In his book The Better Angels of Our Nature, Steven Pinker writes, “The European decline of violence was spearheaded by a decline in elite violence. Today statistics from every Western country show that the overwhelming majority of homicides and other violent crimes are committed by people in the lowest socioeconomic classes.” Humanity has gotten more peaceful in part because violence among elites has fallen. We no longer live in a world with economic systems (in WEIRD countries) where feudal lords and slave owners can use violence to drive workers and manage their estates.
Pinker continues, “One obvious reason for the shift is that in medieval times, one achieved high status through the use of force.” Gang violence, black markets, and crime syndicates can be a pathway to riches today, but they are not the dominant ways or preferred ways to riches. They are risky, particularly because they operate outside of the state and the legal protections of the state. In medieval times, however, the state did not have the ability to prevent violence and illegal means of wealth creation in the ways the state can today.
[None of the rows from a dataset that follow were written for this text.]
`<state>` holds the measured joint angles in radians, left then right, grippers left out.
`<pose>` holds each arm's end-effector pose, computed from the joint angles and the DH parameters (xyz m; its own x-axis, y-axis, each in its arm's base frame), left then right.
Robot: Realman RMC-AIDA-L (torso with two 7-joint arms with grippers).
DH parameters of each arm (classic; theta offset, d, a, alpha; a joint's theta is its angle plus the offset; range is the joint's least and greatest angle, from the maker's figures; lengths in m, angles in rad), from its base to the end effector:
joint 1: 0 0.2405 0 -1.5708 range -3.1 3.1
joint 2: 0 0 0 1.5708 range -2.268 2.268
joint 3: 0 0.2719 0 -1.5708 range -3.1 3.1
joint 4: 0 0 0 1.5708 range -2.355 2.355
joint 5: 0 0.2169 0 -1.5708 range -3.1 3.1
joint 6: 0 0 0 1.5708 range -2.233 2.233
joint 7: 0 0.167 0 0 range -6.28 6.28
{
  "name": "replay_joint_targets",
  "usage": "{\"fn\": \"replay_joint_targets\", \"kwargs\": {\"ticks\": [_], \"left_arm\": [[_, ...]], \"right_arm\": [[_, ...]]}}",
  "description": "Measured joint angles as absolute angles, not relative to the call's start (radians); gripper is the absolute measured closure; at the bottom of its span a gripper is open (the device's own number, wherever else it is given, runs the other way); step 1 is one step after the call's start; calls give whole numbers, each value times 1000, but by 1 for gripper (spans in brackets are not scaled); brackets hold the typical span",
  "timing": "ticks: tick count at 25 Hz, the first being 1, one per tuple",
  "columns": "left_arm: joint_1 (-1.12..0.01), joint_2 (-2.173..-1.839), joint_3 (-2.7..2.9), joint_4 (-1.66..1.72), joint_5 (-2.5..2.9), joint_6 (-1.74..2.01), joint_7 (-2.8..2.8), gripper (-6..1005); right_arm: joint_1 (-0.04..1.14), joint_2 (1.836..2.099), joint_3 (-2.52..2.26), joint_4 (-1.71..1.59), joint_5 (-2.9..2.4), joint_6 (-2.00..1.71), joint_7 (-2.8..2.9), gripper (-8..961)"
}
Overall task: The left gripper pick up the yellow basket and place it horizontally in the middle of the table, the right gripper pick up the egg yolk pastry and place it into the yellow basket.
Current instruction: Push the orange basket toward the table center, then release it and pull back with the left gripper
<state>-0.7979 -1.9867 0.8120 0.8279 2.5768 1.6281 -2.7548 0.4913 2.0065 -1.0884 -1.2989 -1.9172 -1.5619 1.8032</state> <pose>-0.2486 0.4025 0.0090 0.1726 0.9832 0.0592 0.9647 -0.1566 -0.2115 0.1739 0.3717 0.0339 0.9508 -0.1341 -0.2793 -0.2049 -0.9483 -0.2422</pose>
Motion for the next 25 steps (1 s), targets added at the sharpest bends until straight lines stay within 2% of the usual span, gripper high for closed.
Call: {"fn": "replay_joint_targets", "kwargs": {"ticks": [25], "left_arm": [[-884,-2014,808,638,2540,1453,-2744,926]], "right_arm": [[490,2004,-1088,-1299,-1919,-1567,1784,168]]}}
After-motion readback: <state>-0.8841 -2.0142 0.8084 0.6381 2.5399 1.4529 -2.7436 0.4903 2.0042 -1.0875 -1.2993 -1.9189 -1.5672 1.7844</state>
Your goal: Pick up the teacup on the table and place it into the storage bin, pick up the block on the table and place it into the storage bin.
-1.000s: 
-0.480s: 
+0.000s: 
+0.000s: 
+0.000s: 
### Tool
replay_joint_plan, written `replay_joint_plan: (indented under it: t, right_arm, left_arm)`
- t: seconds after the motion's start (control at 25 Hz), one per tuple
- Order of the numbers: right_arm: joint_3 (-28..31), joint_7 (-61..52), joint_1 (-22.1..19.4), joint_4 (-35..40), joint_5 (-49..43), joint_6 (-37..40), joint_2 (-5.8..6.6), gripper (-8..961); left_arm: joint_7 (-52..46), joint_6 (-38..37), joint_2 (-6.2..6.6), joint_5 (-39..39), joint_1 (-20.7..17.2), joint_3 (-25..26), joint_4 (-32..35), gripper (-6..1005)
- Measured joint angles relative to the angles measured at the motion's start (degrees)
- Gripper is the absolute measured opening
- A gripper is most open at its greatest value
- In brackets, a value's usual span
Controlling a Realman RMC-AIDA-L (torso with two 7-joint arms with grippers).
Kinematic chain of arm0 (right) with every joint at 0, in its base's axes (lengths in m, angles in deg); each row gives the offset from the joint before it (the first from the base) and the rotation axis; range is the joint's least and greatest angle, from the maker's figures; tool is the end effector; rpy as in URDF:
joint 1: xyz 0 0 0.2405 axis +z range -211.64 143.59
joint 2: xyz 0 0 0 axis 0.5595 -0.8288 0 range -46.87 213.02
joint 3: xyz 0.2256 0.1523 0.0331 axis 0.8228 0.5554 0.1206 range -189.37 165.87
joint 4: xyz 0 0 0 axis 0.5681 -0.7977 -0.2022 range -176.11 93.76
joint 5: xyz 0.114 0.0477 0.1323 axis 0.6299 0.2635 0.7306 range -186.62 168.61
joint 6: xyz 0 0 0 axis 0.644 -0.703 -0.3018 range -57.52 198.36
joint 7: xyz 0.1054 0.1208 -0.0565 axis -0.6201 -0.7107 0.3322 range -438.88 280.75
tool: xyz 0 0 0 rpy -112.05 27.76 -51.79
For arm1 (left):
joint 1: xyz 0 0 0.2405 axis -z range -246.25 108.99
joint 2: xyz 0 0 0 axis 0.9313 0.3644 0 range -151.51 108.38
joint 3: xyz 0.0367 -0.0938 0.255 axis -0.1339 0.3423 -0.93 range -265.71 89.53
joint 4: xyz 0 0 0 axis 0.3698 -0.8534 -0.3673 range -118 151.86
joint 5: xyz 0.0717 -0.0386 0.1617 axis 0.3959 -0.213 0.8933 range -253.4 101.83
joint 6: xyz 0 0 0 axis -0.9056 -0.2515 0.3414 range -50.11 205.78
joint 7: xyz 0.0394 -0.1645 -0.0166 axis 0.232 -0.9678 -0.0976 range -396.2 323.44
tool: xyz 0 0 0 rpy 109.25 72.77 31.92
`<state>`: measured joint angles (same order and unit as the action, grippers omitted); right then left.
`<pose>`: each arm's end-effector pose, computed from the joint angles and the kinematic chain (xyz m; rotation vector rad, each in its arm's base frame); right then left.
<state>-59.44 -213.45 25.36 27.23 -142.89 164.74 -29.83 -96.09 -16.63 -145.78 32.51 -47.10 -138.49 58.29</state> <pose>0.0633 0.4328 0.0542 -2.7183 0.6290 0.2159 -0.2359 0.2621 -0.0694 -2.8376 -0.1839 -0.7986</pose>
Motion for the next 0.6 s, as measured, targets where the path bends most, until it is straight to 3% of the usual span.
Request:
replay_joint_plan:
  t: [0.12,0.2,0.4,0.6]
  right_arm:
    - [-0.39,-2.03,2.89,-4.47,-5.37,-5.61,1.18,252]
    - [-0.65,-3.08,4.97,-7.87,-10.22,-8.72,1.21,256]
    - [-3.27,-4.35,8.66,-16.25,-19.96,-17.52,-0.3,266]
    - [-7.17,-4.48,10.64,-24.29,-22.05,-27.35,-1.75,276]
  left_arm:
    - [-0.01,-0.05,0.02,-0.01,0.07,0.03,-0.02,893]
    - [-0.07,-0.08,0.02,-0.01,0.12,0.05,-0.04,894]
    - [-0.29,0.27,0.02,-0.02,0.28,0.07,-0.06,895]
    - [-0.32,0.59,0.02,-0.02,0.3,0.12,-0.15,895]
Similarly, slave owners could use violence to force and compel their workforce of subjugated humans. Violence was a necessary and even expected tool in wealth creation in the Antebellum South.
What this demonstrates is that changing economic systems and structures changes levels of violence in human cultures among socioeconomic strata. When incentives existed to use violence to obtain wealth, then it was common for elites to use violence. When institutions and incentives shifted, elites became less violent. In the Untied States we view ourselves and our decisions, actions, and behaviors through a lens of individualism, often forgetting the larger institutions and incentives that push us to make certain decisions, take certain actions, and generally behave in certain ways. But what Pinker shows is that incentives matter, even for our elites, and that shifting incentives has been key in driving down violence at the highest level of our socioeconomic system.